German prosecutors said on Wednesday they had filed charges against former Audi Chief Executive Rupert Stadler, who is being investigated over his role in Volkswagen’s (VOWG_p.DE) emissions test cheating scandal.
Volkswagen admitted in September 2015 to having used illegal engine control software to cheat pollution tests, triggering a global backlash against diesel. The affair has so far cost the German carmaker 30 billion euros ($33.5 billion). The public prosecutor’s office in Munich said Stadler and three other defendants are being charged with fraud, false certification and criminal advertising practices. Premium brand Audi only admitted in November 2015 that its 3.0 liter V6 diesel engines were fitted with an auxiliary control device which was deemed illegal in the United States. Volkswagen and its former managers have faced numerous law suits, and in April prosecutors in the German city of Braunschweig charged former Volkswagen boss Martin Winterkorn with fraud over his role.
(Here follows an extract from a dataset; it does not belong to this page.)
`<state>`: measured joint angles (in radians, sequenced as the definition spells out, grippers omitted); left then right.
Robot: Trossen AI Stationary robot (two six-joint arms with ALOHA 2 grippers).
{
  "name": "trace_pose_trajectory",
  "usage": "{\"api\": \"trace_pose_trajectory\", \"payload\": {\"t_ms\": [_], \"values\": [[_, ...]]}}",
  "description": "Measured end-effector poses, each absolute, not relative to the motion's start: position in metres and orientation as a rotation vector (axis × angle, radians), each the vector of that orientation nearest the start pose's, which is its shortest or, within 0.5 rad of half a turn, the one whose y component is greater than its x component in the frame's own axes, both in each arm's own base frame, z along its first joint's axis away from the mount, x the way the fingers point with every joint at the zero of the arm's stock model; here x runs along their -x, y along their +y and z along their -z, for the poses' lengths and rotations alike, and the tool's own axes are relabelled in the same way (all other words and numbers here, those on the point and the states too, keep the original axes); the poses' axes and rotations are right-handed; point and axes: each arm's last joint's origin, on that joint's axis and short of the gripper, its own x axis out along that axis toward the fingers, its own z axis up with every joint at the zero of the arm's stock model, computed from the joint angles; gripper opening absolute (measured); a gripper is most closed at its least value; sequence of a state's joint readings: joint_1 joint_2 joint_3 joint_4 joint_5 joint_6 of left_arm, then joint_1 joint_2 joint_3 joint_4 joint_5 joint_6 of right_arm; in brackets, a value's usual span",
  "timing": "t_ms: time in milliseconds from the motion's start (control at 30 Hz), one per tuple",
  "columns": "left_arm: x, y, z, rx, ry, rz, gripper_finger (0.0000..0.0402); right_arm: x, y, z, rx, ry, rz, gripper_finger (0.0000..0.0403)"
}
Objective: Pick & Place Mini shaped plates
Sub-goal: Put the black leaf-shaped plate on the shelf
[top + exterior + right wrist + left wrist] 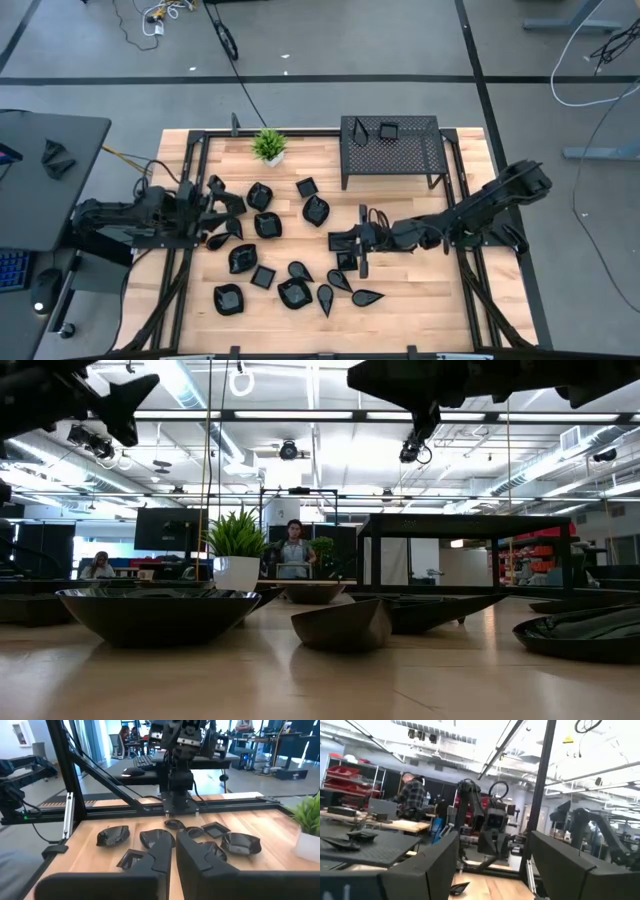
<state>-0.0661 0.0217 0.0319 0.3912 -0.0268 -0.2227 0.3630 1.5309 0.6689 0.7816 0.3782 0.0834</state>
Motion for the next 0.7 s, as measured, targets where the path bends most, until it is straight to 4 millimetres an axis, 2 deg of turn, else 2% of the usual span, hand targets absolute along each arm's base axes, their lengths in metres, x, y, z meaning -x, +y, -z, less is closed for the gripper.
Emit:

The Munich prosecutor said that three of the defendants are accused of having developed engines for Audi, Volkswagen and Porsche (PSHG_p.DE) cars that used emissions cheat devices.
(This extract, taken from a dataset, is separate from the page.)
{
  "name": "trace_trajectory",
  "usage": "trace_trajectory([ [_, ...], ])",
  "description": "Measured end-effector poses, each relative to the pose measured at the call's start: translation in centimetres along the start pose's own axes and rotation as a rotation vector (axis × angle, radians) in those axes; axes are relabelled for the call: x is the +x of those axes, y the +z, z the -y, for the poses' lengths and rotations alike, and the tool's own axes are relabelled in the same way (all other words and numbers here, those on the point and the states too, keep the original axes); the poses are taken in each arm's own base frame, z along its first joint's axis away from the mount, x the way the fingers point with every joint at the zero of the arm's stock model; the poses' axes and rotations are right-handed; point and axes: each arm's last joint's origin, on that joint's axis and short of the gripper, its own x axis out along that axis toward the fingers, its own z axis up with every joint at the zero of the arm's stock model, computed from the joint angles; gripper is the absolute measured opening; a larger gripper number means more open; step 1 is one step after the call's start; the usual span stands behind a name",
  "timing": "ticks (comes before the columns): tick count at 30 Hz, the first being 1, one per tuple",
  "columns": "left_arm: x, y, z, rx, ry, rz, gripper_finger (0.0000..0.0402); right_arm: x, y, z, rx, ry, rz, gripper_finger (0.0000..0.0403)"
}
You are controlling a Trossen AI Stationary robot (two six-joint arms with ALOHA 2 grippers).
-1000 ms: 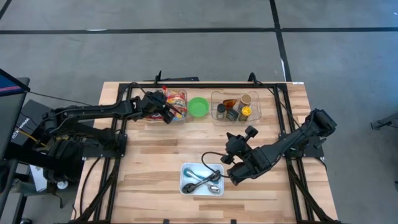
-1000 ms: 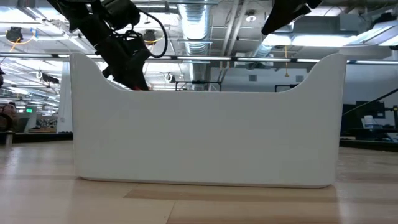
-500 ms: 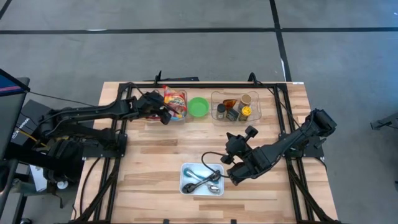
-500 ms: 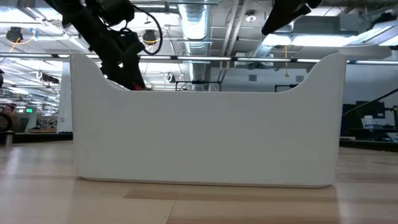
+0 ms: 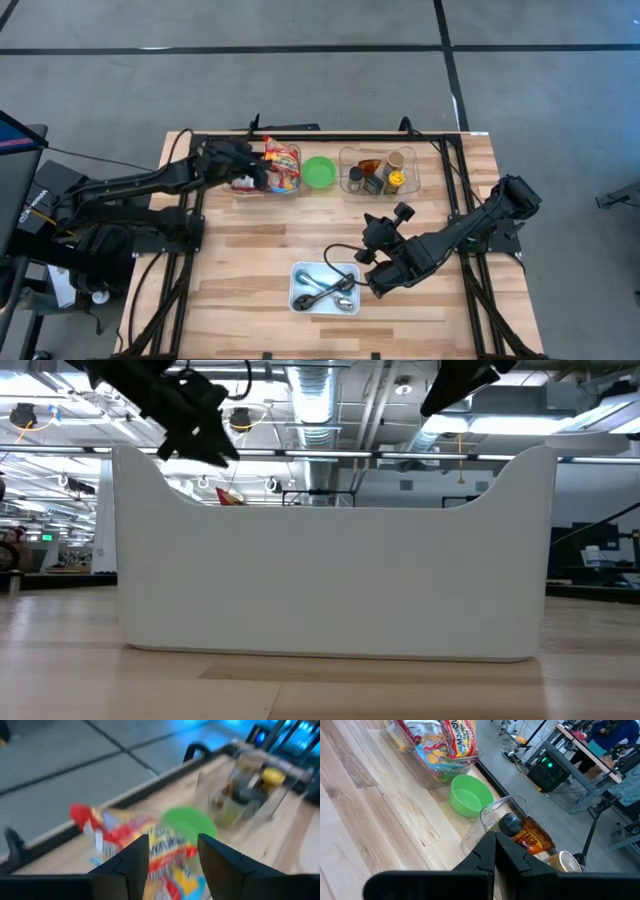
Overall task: Pick & Place Food Item
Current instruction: Put the orange noodle pack into the left transparent bin
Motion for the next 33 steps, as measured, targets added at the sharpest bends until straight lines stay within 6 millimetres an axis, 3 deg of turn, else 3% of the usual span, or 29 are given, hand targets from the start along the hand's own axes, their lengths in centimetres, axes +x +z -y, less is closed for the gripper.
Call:
trace_trajectory([
  [6, 0.9, 1.6, 0.8, 0.039, -0.039, 0.172, 0.0131, 0.1, 0.0, 0.0, -0.001, -0.004, 0.0, 0.0001],
  [13, 4.5, 1.8, 1.3, 0.129, -0.011, 0.243, 0.0076, 0.4, 0.1, 0.1, -0.001, -0.011, -0.003, 0.0001],
  [21, 7.9, -0.5, -0.5, 0.115, 0.106, 0.045, 0.0012, 0.3, 0.1, 0.1, -0.006, -0.01, -0.003, 0.0001],
  [33, 7.9, -2.5, -1.1, 0.053, 0.127, -0.17, 0.0001, 0.3, 0.1, 0.1, -0.003, -0.005, -0.009, 0.0001],
])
“Defendant Stadler is accused of having been aware of the manipulations since the end of September 2015 at the latest, but he did not prevent the sale of affected Audi and VW vehicles thereafter,” the prosecutor said in a statement. Stadler was arrested in June 2018 as part of a broader probe into emissions cheating at Audi, which is part of Volkswagen Group, and spent several months in prison. Volkswagen later terminated Stadler’s contract against the backdrop of a criminal investigation into whether he was involved in emissions tests cheating. The prosecutors said that his indictment relates to roughly 250,000 Audi branded cars, 112,000 Porsches and 72,000 Volkswagen cars that were sold in the U.S. and Europe.
‘PRESUMPTION OF INNOCENCE’
The defendants charged by the Munich prosecutor include former Audi and Porsche manager Wolfgang Hatz as well as two engineers, several people familiar with the proceedings said. Hatz, former research and development chief at Porsche and former head of powertrain development at Audi and parent Volkswagen, spent several months in custody in 2017 and 2018 over his alleged role in the emissions cheating scandal. Stadler’s and Hatz’s lawyers were not immediately available for comment. People familiar with the proceedings told Reuters that Stadler and Hatz have denied wrongdoing. The Munich prosecutors on Wednesday declined to identify the defendants, except for Stadler. Investigations against 23 further suspects continue, the prosecutor’s office said. The Braunschweig prosecutors had said that Volkswagen’s emissions cheating took place between November 2006 and September 2015, and that Winterkorn failed in his duty to inform European and U.S. authorities after it became clear in May 2014 that diesel engines had been manipulated.
Winterkorn had also neglected to inform customers of, and did not prevent, the continued installation of fraudulent software, the prosecutors have said. Winterkorn’s lawyer has said he cannot comment on the charges because he had been denied access to important case files. Audi said in a statement on Wednesday that it was in the interest of the company, its shareholders and employees to clarify the issues that led to the diesel crisis. “Until this has happened, the presumption of innocence must prevail,” the spokesman said.